Tithorea tarricina has a wingspan reaching about 75–80 mm, with a forewing of about 40 mm. The pattern of the wings is quite variable. Usually the dorsal sides of the forewings are black with white spots, while the hindwings are orange with black margins. The underside are similar, with many small white spots along the black margins. The antennae are black. The chrysalides are completely golden.

==Distribution==
This rare species is present in Mexico and in Central and South America.

==Habitat==
Tithorea tarricina can be found at the edges of forested areas in lowlands and mountain slopes, at an elevation up to 1500 m above sea level.
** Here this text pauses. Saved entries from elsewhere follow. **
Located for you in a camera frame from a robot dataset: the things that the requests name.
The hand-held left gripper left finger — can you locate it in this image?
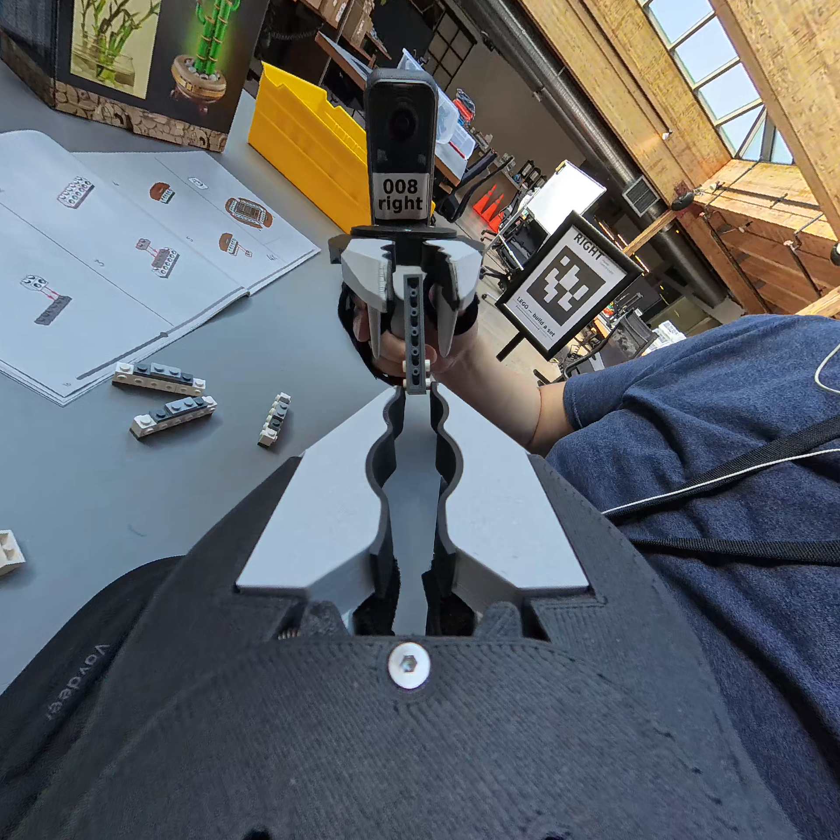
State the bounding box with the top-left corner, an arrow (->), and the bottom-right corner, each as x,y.
235,386 -> 403,636

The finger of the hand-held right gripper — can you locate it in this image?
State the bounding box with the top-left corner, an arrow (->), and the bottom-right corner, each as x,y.
340,236 -> 399,361
424,238 -> 487,361

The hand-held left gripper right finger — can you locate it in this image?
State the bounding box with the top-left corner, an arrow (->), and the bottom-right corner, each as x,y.
425,384 -> 590,636

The small white lego brick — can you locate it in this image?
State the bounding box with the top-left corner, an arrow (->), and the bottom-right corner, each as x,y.
400,276 -> 435,396

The person's right forearm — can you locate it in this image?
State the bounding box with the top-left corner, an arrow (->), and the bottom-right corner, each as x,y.
459,341 -> 572,458

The grey and white lego strip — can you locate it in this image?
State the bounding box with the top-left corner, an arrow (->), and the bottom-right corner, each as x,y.
129,395 -> 217,441
257,392 -> 291,448
113,361 -> 206,396

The lego set box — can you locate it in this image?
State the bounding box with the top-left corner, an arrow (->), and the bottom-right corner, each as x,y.
0,0 -> 270,153

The lego instruction booklet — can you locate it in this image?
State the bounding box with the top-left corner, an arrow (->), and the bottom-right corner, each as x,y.
0,130 -> 321,406

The person's right hand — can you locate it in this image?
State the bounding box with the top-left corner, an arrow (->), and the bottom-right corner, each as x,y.
352,289 -> 480,395

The clear plastic storage box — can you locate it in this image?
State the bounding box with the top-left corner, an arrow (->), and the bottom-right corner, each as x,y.
397,49 -> 476,158

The black office chair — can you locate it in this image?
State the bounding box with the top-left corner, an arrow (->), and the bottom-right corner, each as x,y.
482,213 -> 549,290

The yellow plastic bin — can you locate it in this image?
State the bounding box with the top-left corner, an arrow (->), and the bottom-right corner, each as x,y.
248,62 -> 375,234

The black framed marker sign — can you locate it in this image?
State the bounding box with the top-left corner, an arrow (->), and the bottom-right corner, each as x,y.
495,211 -> 644,362

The white board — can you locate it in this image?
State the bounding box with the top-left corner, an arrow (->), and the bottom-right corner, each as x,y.
525,161 -> 608,234

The skylight window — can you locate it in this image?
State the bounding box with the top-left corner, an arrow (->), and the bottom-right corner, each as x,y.
640,0 -> 795,166

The white cable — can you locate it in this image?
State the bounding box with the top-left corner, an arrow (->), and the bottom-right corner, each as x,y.
602,344 -> 840,516

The black lanyard strap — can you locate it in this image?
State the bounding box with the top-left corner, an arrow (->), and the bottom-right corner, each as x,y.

The host plants are in the genus Prestonia (mainly P. longifolia and P. portabellensis – family Apocynaceae).

==Subspecies==
The following subspecies are recognised:
- T. t. bonita Haensch, 1903 (Ecuador, Peru)
- T. t. duenna Bates, 1864 (Mexico to Guatemala)
- T. t. franciscoi Brown, 1977 (Venezuela)
- T. t. hecalesina C. & R. Felder, 1865 (Colombia)
- T. t. lecromi Vitale & Rodriguez, 2004 (Colombia)
- T. t. parola Godman & Salvin, 1898 (Colombia)
- T. t. pinthias Godman & Salvin, 1878 (Panama, Costa Rica, Nicaragua)
- T. t. tagarma Hewitson, 1874 (Bolivia, Peru)
- T. t. tarricina Hewitson, 1858 (Colombia)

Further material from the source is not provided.